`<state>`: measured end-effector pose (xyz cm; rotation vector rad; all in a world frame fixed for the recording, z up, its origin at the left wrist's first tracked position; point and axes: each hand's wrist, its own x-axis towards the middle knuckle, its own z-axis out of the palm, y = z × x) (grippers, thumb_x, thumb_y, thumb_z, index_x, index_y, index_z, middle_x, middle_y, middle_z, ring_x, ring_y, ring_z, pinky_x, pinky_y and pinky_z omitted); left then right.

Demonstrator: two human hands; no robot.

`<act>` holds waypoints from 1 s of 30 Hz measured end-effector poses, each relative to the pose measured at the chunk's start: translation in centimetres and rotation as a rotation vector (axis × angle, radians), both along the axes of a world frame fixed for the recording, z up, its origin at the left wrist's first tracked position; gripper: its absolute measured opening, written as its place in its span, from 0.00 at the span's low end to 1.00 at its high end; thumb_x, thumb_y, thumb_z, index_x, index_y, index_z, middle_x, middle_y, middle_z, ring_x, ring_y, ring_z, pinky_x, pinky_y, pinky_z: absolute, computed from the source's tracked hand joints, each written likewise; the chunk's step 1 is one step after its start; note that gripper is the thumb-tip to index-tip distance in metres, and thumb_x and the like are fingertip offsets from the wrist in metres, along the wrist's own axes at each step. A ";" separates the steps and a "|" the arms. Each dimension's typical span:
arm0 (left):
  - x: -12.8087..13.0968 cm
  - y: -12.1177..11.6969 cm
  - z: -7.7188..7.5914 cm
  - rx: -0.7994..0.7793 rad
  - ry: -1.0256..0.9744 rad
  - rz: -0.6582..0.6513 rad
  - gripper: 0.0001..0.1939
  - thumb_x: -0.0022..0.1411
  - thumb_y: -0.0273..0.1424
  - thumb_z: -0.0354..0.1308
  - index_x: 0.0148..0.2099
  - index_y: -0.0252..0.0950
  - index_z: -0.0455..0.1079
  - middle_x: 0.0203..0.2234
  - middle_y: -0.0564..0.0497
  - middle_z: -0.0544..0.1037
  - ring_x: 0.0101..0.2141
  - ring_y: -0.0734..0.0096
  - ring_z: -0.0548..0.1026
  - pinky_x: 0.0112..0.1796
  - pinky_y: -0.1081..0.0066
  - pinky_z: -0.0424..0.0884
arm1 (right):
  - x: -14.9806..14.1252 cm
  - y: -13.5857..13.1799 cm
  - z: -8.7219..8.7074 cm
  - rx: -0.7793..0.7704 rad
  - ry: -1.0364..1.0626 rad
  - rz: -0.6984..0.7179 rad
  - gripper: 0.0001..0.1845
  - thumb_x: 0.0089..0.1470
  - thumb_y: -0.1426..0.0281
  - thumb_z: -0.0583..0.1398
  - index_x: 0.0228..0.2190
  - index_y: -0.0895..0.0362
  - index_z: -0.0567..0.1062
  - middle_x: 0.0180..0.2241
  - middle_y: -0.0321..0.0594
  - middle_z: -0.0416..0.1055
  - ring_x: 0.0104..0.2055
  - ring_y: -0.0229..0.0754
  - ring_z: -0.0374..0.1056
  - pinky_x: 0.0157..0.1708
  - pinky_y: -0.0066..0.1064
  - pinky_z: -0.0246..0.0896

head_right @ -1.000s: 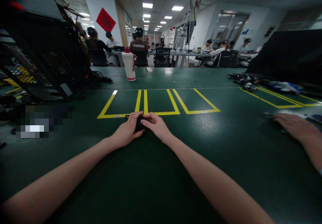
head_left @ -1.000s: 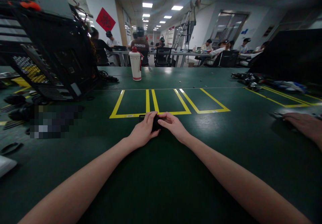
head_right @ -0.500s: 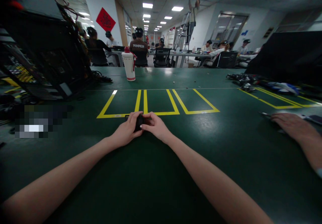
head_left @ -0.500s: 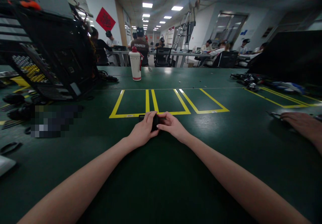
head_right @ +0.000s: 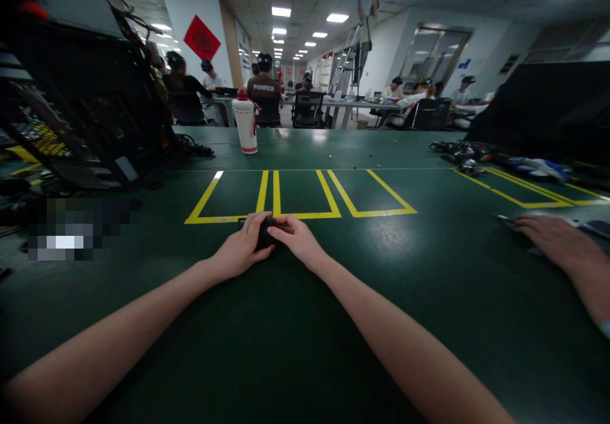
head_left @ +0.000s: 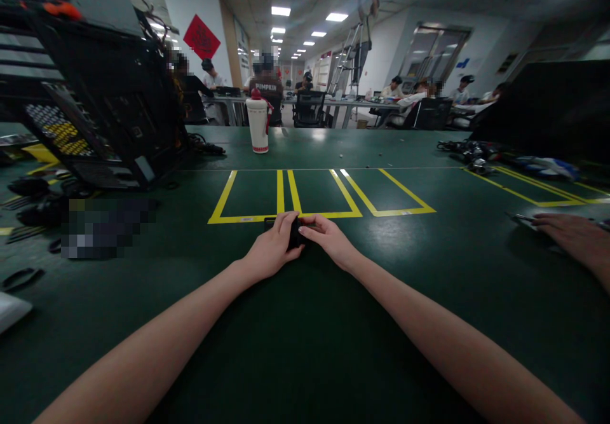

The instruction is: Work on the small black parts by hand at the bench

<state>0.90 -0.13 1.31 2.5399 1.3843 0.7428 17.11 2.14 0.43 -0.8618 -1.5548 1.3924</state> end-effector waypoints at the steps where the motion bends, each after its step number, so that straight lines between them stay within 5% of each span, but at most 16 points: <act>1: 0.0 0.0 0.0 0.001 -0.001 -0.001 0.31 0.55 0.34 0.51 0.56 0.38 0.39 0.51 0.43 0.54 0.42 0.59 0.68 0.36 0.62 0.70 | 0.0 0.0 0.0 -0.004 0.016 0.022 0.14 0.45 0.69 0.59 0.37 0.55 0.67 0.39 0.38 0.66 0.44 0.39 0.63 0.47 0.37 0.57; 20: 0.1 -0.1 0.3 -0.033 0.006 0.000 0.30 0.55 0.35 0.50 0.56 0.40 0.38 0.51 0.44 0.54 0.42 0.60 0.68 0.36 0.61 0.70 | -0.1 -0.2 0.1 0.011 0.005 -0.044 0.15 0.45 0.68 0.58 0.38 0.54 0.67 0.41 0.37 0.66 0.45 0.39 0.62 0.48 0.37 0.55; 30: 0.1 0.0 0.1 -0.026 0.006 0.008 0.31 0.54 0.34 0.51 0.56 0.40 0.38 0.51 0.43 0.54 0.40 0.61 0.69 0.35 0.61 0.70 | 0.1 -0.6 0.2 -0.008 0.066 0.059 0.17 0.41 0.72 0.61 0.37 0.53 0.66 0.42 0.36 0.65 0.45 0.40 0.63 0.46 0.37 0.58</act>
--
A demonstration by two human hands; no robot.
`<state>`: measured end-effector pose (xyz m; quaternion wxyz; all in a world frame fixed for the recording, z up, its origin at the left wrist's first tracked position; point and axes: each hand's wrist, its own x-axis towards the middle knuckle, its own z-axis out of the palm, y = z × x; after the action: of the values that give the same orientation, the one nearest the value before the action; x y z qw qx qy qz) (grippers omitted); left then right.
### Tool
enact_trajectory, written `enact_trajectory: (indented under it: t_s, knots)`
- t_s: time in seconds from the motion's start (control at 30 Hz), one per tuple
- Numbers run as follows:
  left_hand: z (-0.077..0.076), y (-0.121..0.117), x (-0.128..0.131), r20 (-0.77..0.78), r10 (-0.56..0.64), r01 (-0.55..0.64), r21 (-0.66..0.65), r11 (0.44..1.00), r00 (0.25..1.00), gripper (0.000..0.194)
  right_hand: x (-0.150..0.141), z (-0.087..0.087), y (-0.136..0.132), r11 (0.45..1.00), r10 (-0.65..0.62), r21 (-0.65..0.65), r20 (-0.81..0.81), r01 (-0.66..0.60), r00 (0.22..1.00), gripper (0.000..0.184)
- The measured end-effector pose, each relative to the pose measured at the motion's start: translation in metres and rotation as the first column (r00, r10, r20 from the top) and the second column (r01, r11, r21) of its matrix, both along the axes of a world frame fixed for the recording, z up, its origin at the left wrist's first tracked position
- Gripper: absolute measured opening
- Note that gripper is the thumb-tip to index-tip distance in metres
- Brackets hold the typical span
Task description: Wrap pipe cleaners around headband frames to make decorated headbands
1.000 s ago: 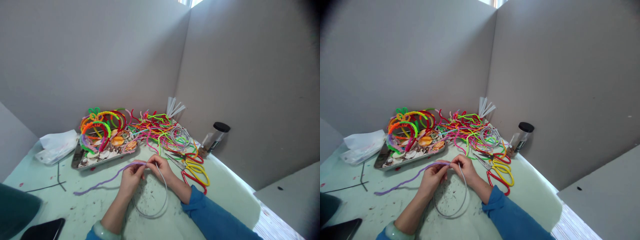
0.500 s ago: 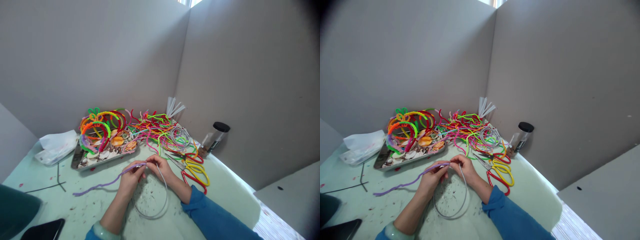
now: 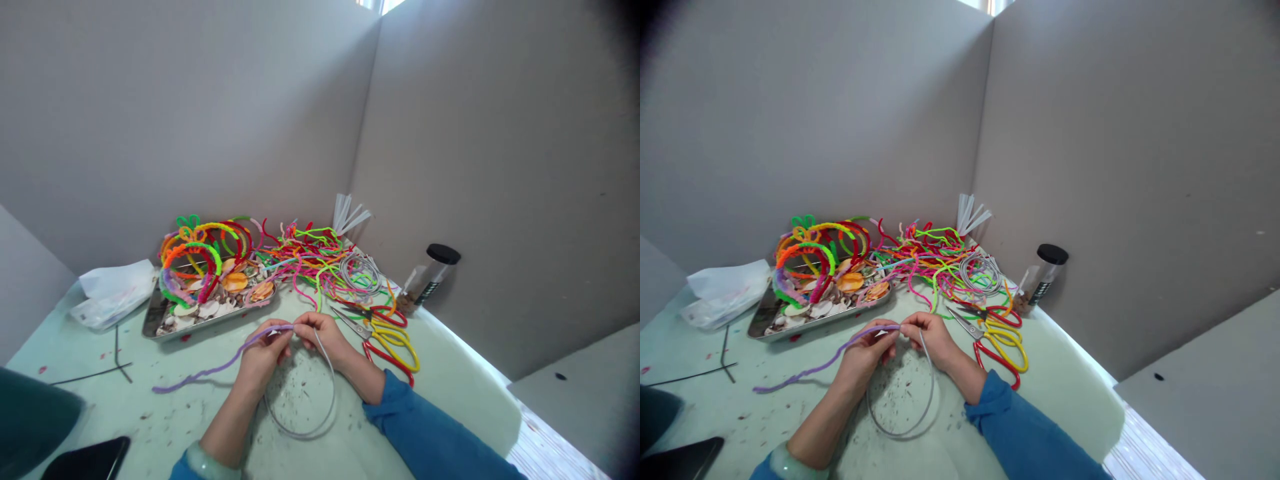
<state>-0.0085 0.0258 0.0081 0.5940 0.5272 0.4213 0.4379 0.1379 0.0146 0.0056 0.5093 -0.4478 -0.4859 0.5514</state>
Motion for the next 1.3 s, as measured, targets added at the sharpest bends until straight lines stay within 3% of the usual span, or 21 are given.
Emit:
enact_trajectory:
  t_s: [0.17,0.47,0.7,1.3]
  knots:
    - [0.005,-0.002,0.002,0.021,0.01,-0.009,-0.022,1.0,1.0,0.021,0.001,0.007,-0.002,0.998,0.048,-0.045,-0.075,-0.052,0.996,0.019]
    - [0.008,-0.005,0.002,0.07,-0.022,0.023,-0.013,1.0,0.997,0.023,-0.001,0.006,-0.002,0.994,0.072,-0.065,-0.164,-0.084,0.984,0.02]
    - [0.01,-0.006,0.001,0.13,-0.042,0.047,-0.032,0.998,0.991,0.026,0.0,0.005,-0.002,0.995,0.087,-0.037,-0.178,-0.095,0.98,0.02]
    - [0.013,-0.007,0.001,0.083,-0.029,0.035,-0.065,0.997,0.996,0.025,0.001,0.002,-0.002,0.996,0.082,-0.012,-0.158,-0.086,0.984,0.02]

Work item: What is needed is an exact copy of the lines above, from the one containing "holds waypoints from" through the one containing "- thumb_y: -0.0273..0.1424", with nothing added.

Written solution:
`<act>` holds waypoints from 1 s of 30 Hz measured end-effector poses, each relative to the pose measured at the chunk's start: translation in centimetres and rotation as a rotation vector (axis × angle, radians), both along the axes of a world frame fixed for the recording, z up, its origin at the left wrist's first tracked position; gripper: its absolute measured opening, written as its place in its span, from 0.00 at the span's low end to 1.00 at its high end; thumb_x, thumb_y, thumb_z, index_x, index_y, index_z, middle_x, middle_y, middle_z, ring_x, ring_y, ring_z, pinky_x, pinky_y, pinky_z: absolute, computed from the source's tracked hand joints, each written likewise; the chunk's step 1 is one step after its start; note that gripper is the thumb-tip to index-tip distance in metres, and thumb_x and the like are fingertip offsets from the wrist in metres, along the wrist's own axes at each step. A ";" separates the steps and a "|" the arms. Each dimension's typical span:
arm0 (left):
  - x: -12.8087..13.0968 cm
  - y: -12.1177..11.6969 cm
  - z: -7.7188..7.5914 cm
  - rx: -0.7994..0.7793 rad
  - ry: -1.0256..0.9744 rad
  - rz: -0.6582..0.6513 rad
  - gripper: 0.0001..0.1939
  - thumb_x: -0.0022..0.1411
  - thumb_y: -0.0273..0.1424

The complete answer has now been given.